In his hand was a featherweight pipette — a hollow reed, open at both ends — seemingly harmless. It had dropped from the brown-skinned man’s fingers when he had fallen. One end of it had been stepped on and crushed. It was useless now, but the Agent knew it had been more deadly than the fanged jaws of a snake. It was a blowpipe, a savage assassin’s weapon, simple as it was terrible.

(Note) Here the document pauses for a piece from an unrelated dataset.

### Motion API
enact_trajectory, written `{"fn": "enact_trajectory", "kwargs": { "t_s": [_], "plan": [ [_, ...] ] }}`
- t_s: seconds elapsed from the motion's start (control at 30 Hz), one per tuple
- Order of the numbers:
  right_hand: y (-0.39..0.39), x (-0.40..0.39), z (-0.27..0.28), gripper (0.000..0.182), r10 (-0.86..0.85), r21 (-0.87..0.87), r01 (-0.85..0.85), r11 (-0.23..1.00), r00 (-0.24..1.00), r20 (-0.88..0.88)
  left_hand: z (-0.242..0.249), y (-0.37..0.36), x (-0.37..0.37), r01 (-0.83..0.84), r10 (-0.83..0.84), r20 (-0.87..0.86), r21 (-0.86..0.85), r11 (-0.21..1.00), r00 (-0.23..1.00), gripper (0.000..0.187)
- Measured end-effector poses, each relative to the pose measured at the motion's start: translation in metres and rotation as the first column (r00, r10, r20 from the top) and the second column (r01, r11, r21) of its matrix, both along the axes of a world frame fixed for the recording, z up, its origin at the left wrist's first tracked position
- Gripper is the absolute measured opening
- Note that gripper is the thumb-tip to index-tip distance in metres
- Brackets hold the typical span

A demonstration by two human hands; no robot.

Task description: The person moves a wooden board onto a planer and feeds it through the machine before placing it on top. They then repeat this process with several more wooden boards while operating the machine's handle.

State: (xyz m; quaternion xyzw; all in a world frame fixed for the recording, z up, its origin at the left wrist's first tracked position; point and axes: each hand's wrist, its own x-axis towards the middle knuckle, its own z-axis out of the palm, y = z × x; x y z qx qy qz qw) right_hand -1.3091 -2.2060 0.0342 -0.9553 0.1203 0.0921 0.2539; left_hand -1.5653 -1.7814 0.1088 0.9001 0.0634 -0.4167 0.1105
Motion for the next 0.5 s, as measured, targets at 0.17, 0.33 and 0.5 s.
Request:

He walked back to the spot where he had been when the strange whisper sounded so close to his head. Again his light flashed on. Sticking in the trunk of a tree was a tiny dart, a, brilliant green feather at one end, a bone point at the other with a black, gummy substance adhering to its surface.

He drew it out, broke a section of the blowpipe as a guard against the deadly point, and put it in his pocket. His mind flashed back to that small mark on Senator Dashman’s neck. Here was the answer. It had not been the paralyzing ray, but something almost as sinister. Two horrors hung over Washington: the threat of one still unleashed; and the real, ever-present menace of a band of hideous poisoners whose motives were veiled in mystery.

Eyes harsh as steel points, Agent “X” moved on across the lawn toward the house. This was what he had come for. The four brown-skinned killers had delayed him, but had not turned him from his course.